A physically challenged person getting a reserved seat in bus is an example of principle of recognition of special needs.
Q3 :Does the principle of considering the special needs of people conflict with the principle of equal treatment for all?
Answer : The principle of considering the special needs of people does not raise a conflict with the principle of equal treatment for all.
People with special needs are given special treatment to facilitate their participation in the running of the society.
People with special needs also require special treatment for integration with society and for securing opportunities and basic needs that would be otherwise denied to them.
The senior citizens, women and socially backward people are given special treatment due to their special needs.
Q4 :How does Rawls use the idea of a veil of ignorance to argue that fair and just distribution can be defended on rational grounds?
Answer : Rawls uses the idea of a veil of ignorance to argue that fair and just distribution can be defended on rational ground
He says that if a person keeps herself/himself under the ‘veil of ignorance’ then s/he would come up with the just distribution, fair laws and policies that would affect the whole society.
A person under the ‘veil of ignorance’ is unaware of her/his possible position and status in the society therefore s/he would rationally decide from the point of view of the worst-off.
It would be sensible in this situation for everyone to ensure that all resources are available equally to all persons.
In this way Rawls, with his idea of ‘veil of ignorance’, is able to prove that fair and just distribution can be defended on rational grounds with the help of this idea.
Q5 :What are generally considered to be the basic minimum requirements of people for living a healthy and productive life? What is the responsibility of governments in trying to ensure this minimum to all?
Answer :Housing, supply of clean water, basic amount of nourishment to remain healthy, education and minimum wage are the basic minimum requirements of people for living a healthy and productive life.
Government is responsible for providing these services to all sections of the society irrespective of their class, caste, race and gender at a cost they can afford.
Supporters of free market ideology are in favour of providing goods and services by the private agencies and the state or government should only try to empower people to buy those goods and services. However, eventually, free market tends to work in the interest of the powerful section.
Government checks the interference of private agencies in some sectors of the economy so that the goods and services in the free market do not become out of reach for the weaker sections.
Q6 :Which of the following arguments could be used to justify state action to provide basic minimum conditions of life to all citizens?
(a) Providing free services to the poor and needy can be justified as an act of charity.
(b) Providing all citizens with a basic minimum standard of living is one way of ensuring equality of opportunity.
(c) Some people are naturally lazy and we should be kind to them.
(d) Ensuring basic facilities and a minimum standard of living to all is a recognition of our shared humanity and a human right.
(a) Providing free services to the poor and needy as an act of charity is unjustified basis of state action to provide basic minimum conditions of life to all citizens. Services to the poor and needy are their rights and the government should not give these to them as charity.

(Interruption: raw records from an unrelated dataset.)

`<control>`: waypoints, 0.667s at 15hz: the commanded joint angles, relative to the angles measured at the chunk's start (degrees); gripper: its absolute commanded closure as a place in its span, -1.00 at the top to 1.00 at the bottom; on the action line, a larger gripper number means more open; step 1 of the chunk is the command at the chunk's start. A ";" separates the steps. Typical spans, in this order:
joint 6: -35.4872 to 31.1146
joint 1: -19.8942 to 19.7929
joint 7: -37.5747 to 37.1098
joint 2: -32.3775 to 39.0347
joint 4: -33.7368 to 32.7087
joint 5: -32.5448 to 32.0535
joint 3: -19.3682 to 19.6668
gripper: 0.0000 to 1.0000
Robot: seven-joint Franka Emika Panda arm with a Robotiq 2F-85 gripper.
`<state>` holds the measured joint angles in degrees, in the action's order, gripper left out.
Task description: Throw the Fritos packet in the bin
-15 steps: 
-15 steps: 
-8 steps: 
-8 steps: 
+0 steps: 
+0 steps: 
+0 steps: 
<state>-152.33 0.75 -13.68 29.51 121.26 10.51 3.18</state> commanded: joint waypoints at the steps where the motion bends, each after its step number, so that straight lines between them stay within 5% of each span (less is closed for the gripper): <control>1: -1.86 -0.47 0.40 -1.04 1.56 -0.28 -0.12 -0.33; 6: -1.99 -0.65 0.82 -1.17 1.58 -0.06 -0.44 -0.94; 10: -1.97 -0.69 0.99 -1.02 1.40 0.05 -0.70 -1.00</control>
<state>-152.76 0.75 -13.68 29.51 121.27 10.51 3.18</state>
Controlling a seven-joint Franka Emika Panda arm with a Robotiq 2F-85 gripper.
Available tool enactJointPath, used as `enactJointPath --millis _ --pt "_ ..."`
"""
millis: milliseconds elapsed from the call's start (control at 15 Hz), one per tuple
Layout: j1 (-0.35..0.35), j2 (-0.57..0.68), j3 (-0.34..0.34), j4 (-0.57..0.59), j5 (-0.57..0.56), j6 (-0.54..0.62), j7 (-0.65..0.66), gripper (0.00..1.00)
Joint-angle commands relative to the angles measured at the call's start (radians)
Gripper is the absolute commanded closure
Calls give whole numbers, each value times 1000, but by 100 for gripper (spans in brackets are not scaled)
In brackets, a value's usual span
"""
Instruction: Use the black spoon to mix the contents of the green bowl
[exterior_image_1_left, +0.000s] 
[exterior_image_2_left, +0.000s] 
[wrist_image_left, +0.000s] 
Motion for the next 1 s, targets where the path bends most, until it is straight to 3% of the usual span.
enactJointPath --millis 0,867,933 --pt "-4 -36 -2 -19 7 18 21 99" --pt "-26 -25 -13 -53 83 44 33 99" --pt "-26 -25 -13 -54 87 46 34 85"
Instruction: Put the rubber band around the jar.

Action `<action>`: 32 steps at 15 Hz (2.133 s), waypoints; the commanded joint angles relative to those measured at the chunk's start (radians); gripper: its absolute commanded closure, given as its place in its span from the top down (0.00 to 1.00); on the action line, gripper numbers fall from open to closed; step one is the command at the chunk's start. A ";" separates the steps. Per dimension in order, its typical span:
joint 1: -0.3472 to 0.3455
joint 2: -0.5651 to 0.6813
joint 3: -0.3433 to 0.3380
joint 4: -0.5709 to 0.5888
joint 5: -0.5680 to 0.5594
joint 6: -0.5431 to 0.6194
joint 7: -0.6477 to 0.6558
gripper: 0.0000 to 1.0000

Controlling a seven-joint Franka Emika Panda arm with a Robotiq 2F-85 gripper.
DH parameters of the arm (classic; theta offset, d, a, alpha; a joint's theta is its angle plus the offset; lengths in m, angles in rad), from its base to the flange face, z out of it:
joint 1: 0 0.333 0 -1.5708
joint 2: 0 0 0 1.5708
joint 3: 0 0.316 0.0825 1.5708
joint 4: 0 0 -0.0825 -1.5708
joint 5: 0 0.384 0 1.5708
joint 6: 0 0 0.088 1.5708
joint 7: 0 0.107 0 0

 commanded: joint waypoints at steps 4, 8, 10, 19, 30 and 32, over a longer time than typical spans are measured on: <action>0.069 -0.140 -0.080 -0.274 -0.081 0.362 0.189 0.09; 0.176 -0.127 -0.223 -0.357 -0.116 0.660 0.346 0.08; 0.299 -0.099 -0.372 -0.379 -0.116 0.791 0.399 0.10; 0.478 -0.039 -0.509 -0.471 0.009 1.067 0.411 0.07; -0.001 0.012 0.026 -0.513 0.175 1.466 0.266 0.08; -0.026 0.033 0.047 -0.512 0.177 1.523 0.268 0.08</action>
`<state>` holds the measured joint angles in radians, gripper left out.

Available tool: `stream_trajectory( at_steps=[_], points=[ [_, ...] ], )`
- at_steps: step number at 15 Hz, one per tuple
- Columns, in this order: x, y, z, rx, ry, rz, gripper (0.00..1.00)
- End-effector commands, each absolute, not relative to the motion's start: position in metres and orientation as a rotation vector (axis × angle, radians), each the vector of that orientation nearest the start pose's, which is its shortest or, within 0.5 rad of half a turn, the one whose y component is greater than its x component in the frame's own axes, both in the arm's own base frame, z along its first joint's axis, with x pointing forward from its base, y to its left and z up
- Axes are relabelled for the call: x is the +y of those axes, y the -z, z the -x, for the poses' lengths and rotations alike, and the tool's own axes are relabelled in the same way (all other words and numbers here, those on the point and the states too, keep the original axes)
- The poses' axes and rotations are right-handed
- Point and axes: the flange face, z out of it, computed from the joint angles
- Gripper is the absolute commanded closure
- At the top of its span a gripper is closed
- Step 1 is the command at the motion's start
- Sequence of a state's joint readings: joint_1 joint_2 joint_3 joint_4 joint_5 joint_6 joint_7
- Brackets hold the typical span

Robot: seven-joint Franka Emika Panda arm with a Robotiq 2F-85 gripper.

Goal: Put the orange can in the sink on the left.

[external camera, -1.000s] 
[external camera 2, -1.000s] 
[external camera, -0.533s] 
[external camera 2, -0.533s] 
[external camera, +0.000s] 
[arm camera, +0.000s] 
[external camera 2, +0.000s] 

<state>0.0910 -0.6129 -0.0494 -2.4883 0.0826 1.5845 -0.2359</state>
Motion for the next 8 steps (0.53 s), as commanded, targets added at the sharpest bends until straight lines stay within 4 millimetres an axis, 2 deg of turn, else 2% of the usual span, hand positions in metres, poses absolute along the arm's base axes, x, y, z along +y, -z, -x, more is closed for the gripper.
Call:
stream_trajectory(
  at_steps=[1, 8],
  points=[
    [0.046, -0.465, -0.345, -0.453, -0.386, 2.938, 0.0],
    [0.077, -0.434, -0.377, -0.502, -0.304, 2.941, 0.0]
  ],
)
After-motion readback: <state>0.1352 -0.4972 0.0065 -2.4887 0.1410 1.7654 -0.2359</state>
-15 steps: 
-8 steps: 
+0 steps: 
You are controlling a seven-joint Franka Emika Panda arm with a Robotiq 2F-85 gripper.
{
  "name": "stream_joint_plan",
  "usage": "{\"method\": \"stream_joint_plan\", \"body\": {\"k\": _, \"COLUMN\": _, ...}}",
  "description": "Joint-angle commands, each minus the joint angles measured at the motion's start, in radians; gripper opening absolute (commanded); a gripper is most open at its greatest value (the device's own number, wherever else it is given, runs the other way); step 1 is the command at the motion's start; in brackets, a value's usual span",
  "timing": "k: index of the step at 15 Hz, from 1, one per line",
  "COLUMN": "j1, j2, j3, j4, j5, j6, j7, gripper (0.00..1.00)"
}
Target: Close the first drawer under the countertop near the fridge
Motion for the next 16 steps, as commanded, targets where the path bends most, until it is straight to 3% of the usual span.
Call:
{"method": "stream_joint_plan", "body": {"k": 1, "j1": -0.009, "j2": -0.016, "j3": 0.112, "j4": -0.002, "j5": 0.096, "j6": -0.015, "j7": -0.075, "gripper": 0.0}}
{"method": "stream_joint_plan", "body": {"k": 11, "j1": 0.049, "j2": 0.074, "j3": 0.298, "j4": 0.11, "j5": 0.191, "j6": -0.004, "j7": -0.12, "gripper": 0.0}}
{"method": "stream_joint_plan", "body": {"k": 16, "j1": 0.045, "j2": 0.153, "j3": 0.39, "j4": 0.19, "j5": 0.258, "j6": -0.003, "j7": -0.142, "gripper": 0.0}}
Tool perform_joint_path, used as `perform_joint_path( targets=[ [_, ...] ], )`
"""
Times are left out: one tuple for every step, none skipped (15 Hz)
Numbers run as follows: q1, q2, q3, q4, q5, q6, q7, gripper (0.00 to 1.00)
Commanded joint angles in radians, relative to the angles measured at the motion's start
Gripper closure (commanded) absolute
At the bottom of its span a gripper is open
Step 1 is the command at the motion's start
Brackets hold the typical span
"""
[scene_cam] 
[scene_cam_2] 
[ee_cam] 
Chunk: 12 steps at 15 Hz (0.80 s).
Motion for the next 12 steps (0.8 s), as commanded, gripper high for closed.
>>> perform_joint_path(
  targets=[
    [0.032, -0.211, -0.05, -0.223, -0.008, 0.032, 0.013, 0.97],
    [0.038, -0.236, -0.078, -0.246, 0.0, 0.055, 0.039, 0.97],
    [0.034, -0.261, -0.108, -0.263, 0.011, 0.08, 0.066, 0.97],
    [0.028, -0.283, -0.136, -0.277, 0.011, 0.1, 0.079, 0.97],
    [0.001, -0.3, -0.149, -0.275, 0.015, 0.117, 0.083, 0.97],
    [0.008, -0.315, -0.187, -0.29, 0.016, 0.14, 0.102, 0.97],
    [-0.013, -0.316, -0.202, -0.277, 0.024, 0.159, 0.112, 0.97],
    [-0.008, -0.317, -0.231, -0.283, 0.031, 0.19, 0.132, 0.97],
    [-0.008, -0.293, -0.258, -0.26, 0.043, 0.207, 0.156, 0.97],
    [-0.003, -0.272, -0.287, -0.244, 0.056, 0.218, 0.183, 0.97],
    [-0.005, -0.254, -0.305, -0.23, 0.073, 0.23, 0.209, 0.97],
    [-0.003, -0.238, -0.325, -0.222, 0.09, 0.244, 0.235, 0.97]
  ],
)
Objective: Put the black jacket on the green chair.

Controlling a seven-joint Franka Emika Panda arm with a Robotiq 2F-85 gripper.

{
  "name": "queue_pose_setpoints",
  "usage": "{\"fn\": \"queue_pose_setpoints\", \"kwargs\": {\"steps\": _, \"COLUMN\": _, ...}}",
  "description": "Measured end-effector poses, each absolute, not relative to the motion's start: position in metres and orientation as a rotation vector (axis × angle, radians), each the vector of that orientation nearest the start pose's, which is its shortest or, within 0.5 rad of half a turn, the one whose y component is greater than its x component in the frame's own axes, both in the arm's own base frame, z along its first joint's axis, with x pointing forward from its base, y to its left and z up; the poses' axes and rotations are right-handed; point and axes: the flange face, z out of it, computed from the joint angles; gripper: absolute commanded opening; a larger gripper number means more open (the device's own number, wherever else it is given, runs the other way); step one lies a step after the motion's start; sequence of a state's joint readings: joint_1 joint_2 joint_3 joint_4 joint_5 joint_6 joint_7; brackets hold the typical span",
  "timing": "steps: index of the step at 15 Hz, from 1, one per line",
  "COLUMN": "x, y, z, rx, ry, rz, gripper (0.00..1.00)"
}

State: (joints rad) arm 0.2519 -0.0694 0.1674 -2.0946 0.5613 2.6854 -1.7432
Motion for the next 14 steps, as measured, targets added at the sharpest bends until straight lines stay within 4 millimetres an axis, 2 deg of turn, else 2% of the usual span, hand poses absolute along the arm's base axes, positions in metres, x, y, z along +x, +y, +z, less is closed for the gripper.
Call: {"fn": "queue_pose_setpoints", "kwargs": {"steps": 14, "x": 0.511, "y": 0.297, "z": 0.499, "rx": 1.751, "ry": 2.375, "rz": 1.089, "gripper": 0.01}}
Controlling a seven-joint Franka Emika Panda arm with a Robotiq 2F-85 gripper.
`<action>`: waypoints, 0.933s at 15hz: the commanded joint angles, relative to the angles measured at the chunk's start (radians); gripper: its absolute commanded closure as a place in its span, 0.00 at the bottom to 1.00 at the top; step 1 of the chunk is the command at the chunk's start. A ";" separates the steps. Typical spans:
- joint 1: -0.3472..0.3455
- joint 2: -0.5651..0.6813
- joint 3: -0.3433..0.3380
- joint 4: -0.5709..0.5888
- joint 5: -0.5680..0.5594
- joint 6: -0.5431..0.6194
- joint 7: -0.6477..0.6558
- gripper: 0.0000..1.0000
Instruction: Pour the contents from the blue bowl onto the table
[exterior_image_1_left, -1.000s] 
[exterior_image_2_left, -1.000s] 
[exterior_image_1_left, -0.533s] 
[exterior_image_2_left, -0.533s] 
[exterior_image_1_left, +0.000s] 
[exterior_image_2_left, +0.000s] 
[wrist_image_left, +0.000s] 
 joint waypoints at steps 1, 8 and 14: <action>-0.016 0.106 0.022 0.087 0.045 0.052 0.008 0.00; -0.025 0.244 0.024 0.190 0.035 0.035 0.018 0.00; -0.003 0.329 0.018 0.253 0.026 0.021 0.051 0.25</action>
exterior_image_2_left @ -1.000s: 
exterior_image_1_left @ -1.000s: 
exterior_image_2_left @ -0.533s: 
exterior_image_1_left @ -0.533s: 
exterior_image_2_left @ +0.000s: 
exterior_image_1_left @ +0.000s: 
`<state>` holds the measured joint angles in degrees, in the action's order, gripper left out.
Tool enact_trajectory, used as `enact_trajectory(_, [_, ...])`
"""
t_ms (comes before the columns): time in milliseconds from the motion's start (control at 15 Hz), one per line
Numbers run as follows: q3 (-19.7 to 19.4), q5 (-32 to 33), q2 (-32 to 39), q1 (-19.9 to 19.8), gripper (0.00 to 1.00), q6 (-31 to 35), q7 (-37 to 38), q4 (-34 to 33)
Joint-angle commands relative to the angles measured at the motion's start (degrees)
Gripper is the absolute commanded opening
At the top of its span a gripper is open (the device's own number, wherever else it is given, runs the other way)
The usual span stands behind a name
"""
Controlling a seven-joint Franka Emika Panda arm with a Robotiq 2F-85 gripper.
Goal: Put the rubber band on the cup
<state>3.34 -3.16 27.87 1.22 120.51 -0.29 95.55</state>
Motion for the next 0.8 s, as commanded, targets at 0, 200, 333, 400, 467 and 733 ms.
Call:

(b) Providing all citizens with a basic minimum standard of living to ensure equality of opportunity is justified basis of state action to provide basic minimum conditions of life to all citizens. This is because it is the responsibility of the government to provide opportunities for citizens.
(c) Being kind to people who are lazy is not rational thinking as laziness is not a physical handicap. Therefore, it is an unjustified basis for state action to provide basic minimum conditions of life to all citizens.
(d) Ensuring basic facilities and a minimum standard of living to all as a recognition of our shared humanity and human rights is a justified basis of state action to provide basic minimum conditions of life to all citizens.